"""

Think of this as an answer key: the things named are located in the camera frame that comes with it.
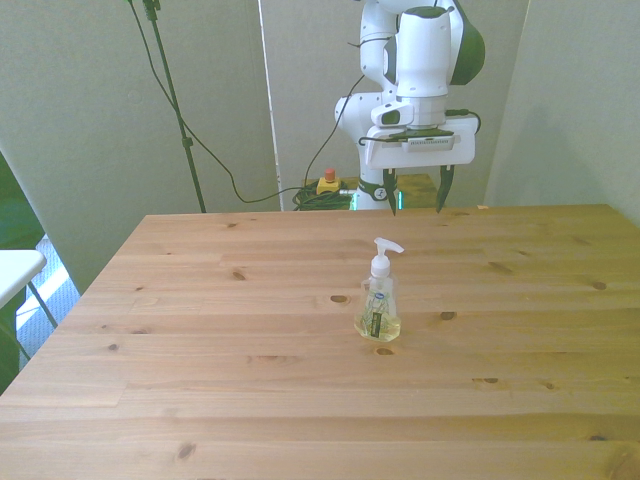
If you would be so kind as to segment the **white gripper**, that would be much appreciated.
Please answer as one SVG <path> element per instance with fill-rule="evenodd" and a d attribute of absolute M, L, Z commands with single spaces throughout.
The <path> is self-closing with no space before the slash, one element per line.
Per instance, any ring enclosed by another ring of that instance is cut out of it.
<path fill-rule="evenodd" d="M 397 212 L 398 168 L 440 167 L 436 212 L 445 205 L 455 167 L 475 157 L 476 117 L 448 117 L 436 128 L 372 127 L 363 137 L 364 161 L 370 169 L 383 170 L 383 187 L 393 215 Z"/>

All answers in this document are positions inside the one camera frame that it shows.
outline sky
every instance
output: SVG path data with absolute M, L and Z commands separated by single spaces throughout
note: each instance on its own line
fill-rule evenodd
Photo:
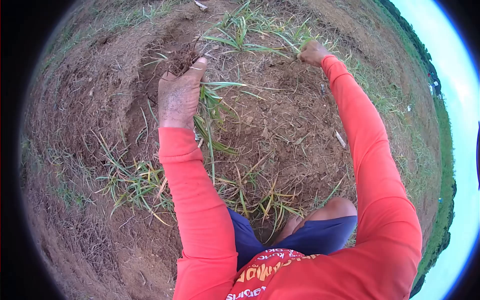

"""

Write out all the data exactly, minus pictures.

# [Solution to this exercise]
Think of this as an answer key: the things named are located in the camera frame that comes with it.
If you would be so kind as to segment the **white gripper**, that would be much appreciated.
Please answer as one SVG <path> element per instance with fill-rule="evenodd" and a d attribute of absolute M, L, Z commands with single spaces throughout.
The <path> is self-closing with no space before the slash, one element per line.
Per instance, any ring enclosed by another ring of that instance is cut out of it.
<path fill-rule="evenodd" d="M 397 212 L 398 168 L 440 167 L 436 212 L 445 205 L 455 167 L 475 157 L 476 117 L 448 117 L 436 128 L 372 127 L 363 137 L 364 161 L 370 169 L 383 170 L 383 187 L 393 215 Z"/>

All answers in this document are positions inside the one camera frame that it shows.
outline sky
every instance
output: SVG path data with absolute M, L and Z commands separated by single spaces throughout
note: each instance on its own line
fill-rule evenodd
Photo:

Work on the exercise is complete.